Clear mind is like the full moon in the sky. Sometimes clouds come and cover it, but the moon is always behind them. Clouds go away, then the moon shines brightly. So don't worry about clear mind: it is always there. When thinking comes, behind it is clear mind. When thinking goes, there is only clear mind. Thinking comes and goes, comes and goes, You must not be attached to the coming or the going.
-Zen Master Seung Sahn
James's comment: It's an issue of balance in all things. Sometimes I only focus on the attachment part and not so much the rejection or judgement of thoughts. I forget the yin and yang nature of existence. In these moments I think that attachment is the bigger issue refusing to acknowledge that aversion is just as bad a problem. I tend to judge too much, criticize and lament over the "blocking clouds" of what I perceive to be "unjust pain and suffering." I go into panic mode when the clouds cover the "clear mind" thinking I have lost it for good because of the blocking clouds and that for made up reason I am a failure for not preventing clouds from blocking the moon!! It is a "God/perfectionist" complex that somehow I can prevent the inevitable. Insanity.
It is also a sort sightedness where I just try to force the "unpleasant" things/clouds out of my thoughts/life. It is in trying to force the clouds to move that they reactively cling to the moon of the clear mind even more and/or more clouds move in to create an even more dense fog!
During these times I forget the idea of impermanence that this will all pass eventually and on its own time and that I should just go with the flow and ride it out. To be patient, breath deeply and remember that clear mind is always there no matter what the "situation" may seem like.

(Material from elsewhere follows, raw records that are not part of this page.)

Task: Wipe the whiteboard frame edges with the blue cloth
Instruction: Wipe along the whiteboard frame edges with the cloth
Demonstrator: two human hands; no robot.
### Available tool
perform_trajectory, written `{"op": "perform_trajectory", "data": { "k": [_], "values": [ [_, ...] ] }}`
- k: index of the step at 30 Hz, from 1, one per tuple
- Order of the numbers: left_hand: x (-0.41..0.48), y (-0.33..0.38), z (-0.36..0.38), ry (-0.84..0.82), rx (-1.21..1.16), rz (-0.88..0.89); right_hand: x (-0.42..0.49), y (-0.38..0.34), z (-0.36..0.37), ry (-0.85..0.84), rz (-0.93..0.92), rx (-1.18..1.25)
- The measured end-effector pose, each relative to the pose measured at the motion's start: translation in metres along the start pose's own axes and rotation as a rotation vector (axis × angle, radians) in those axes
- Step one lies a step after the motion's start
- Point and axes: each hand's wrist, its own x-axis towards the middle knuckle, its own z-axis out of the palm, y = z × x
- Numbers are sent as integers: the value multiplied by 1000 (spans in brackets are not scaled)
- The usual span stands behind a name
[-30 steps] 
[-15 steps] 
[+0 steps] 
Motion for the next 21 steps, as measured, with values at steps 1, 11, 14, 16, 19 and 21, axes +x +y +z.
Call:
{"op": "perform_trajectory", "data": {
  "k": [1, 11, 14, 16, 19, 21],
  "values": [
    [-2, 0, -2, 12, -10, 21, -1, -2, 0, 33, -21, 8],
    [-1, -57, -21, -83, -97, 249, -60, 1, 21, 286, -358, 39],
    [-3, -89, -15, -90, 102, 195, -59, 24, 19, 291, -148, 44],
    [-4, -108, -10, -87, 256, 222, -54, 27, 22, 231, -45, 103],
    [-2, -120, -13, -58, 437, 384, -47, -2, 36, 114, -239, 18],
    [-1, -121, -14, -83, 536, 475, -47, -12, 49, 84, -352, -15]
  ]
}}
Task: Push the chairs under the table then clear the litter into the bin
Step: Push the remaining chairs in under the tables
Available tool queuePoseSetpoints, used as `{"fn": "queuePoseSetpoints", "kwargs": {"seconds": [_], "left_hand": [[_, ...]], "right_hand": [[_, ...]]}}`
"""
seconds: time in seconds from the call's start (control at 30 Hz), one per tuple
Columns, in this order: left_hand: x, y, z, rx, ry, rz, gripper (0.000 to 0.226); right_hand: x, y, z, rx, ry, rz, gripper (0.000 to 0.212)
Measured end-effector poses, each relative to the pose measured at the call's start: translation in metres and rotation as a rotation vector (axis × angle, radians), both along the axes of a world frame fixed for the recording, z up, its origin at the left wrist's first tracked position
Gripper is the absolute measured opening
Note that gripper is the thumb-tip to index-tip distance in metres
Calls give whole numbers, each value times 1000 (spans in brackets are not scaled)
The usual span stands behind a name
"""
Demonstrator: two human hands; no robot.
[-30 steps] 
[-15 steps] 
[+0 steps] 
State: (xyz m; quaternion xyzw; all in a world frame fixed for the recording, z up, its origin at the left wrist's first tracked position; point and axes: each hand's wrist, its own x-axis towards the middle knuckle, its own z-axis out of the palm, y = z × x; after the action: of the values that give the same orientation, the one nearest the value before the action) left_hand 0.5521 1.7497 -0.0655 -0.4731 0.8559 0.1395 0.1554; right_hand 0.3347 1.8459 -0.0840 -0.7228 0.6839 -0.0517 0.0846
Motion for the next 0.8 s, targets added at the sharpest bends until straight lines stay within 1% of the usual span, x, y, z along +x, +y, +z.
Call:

It is easy for me to become swept up in the suffering, cry and pout about the perceived blockage and "unjustice." I forget that suffering is inevitable and that for some reason I am better then everyone else and shouldn't have to "suffer" so much. OUCH!! My instinct is always to fight it and fighting a cloud is a waste of time and mental energy. Better to watch it all unfold and remain neutral and wait for it to pass and remind myself that stability and peace are always there. Even and especially in times when it seems that I have been forgotten and lost.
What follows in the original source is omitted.